ASX dividends to hit $73b as it rains upgrades
Corporate Australia is on track to pay out $73 billion in dividends this financial year as analysts race to upgrade their forecast payouts, keeping pace with the stronger-than-expected economic recovery, and leading broker JPMorgan to declare a “dividend supercycle” awaits.
The magnitude of upgrades will go down as the biggest in 20 years for the Australian sharemarket.
“It’s been an outstanding reporting season and revisions to the dividend outlook have been one of the features,” said Hasan Tevfik senior research analyst at MST Financial.
This earnings season, with about 60 per cent of the top 200 companies having reported financial results, payouts have come in 8.5 per cent ahead of market expectations. This is the biggest beat for 40 reporting seasons, or since 2001, on Mr Tevfik’s numbers.
The dividend upgrades are equivalent to about $5.7 billion, and bring total forecast payouts for the financial year to $73.3 billion, Mr Tevfik said. That is higher than last year’s $63.3 billion, but lower than 2019’s record $88 billion.
Payouts plunged nearly 30 per cent in 2019-20 when companies put capital management on ice to survive COVID-19.
“For those sailing close to the covenant wind, the first step was to raise capital. For others, which encompassed most of the market, dividends were cut deeply,” JPMorgan’s Australian equity strategist, Jason Steed, said.
“We were optimistic that this results season would herald a turnaround in earnings and dividend expectations. The reality, thus far, has exceeded our elevated expectations."
Iron ore miners have been the dividend standouts. Fortescue Metals Group revealed a record interim dividend of $1.47 per share. Rio Tinto also paid the biggest dividend in its history, unveiling $US5.57 per share of total dividends in 2020.
BHP smashed its interim dividend record by 55 per cent and shareholders will receive a better-than-expected $US1.01 per share.
Together, the big three iron ore miners will pay out $19.37 billion.
“The main engine of dividends has been the iron ore plays,” said Hugh Giddy, large cap portfolio manager at Investors Mutual. “They are making super, super profits. It’s beyond belief how much money they are making relative to their cost of production.”
COVID-19 beneficiaries also handed back much higher amounts of cash to shareholders: retail conglomerate Wesfarmers raised its interim dividend by 17 per cent to 88¢ a share; pizza chain Domino’s lifted its dividend 33 per cent to 88.4¢; consumer electronics retailer JB Hi-Fi’s dividend soared 82 per cent to $1.80 a share.
These companies will together pay $1.1 billion in dividends to shareholders.
“It’s unusual to get the two biggest parts of the market – banks and iron ore – seeing big dividend upgrades. Previously it has been one or the other,” Mr Tevfik said.
“Because the banks were asked to cut their payout ratios, they are provisioned for a poor economic environment and now we are seeing a reversal of that. And that’s happening at the same time that the iron ore price is at $US160 a tonne.”
Capex still stuck
Some uncertainty lingers after last year’s pandemic, Mr Tevfik said, although corporate nervousness appears to be showing up in lower levels of capital expenditure and costs rather than reduced dividends. “Capex forecasts are coming down. Companies are conserving capital,” he said.

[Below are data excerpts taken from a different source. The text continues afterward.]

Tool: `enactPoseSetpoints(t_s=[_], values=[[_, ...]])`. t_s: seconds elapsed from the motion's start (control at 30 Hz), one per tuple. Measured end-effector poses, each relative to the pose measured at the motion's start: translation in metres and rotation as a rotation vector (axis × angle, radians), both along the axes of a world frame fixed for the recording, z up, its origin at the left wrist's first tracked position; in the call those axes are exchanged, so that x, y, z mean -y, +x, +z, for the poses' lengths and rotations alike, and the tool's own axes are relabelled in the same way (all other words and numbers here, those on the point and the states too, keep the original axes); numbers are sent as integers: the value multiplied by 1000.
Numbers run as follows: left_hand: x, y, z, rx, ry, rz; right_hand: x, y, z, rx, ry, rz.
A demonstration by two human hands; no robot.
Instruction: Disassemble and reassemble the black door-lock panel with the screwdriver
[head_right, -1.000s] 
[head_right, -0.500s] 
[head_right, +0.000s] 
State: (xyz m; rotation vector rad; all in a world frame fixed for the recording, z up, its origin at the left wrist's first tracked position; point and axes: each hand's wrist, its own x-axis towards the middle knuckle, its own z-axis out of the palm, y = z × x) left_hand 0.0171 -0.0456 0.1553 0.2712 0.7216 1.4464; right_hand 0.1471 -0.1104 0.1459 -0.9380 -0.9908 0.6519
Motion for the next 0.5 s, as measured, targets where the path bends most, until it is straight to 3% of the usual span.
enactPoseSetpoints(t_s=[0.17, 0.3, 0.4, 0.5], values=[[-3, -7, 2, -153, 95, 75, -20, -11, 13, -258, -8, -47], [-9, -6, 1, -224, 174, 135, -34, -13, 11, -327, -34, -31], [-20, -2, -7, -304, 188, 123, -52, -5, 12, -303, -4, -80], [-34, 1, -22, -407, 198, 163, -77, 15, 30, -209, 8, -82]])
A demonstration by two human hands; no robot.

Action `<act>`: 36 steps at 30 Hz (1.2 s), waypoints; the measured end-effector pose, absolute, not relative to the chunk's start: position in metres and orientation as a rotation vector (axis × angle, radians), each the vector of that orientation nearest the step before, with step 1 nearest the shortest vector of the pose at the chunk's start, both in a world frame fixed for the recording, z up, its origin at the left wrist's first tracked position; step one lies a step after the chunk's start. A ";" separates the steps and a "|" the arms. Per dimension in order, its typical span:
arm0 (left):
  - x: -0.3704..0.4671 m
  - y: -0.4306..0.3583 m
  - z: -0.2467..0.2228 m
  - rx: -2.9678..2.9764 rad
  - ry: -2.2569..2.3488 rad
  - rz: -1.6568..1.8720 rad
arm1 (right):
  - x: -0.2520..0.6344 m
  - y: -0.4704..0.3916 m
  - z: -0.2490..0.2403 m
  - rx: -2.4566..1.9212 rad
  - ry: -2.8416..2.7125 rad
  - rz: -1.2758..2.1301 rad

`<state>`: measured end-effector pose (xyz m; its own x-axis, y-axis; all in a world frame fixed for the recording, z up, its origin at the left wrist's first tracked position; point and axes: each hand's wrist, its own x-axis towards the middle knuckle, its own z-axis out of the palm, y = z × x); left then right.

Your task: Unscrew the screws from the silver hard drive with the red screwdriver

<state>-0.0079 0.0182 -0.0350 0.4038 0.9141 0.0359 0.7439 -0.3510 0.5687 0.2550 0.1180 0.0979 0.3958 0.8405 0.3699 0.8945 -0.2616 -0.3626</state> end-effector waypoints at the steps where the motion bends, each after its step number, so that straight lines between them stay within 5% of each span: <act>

Investors will get more clues about the strength of corporate capital spending this week, with capex data due out on Thursday. RBC Capital Markets is expecting a 1 per cent decline in fourth-quarter capital expenditure.
“COVID has obviously disrupted the economy and made things more uncertain, so there’s a tendency for people to be a bit more balance sheet conscious,” Mr Giddy said. “Even though interest rates are low, companies may keep their powder dry and their leverage low.”
However, it is likely that “companies will become a little less conservative as the recovery comes through”, Mr Tevfik said. “It’s probably going to be a very long time before we get back to that $88 billion [of dividends] but I think eventually we will.”
Mr Steed said: “Looking forward, particularly for banks, energy and financials, the trends look strong. So strong, in fact, that we believe an Australian dividend supercycle is in the offing.”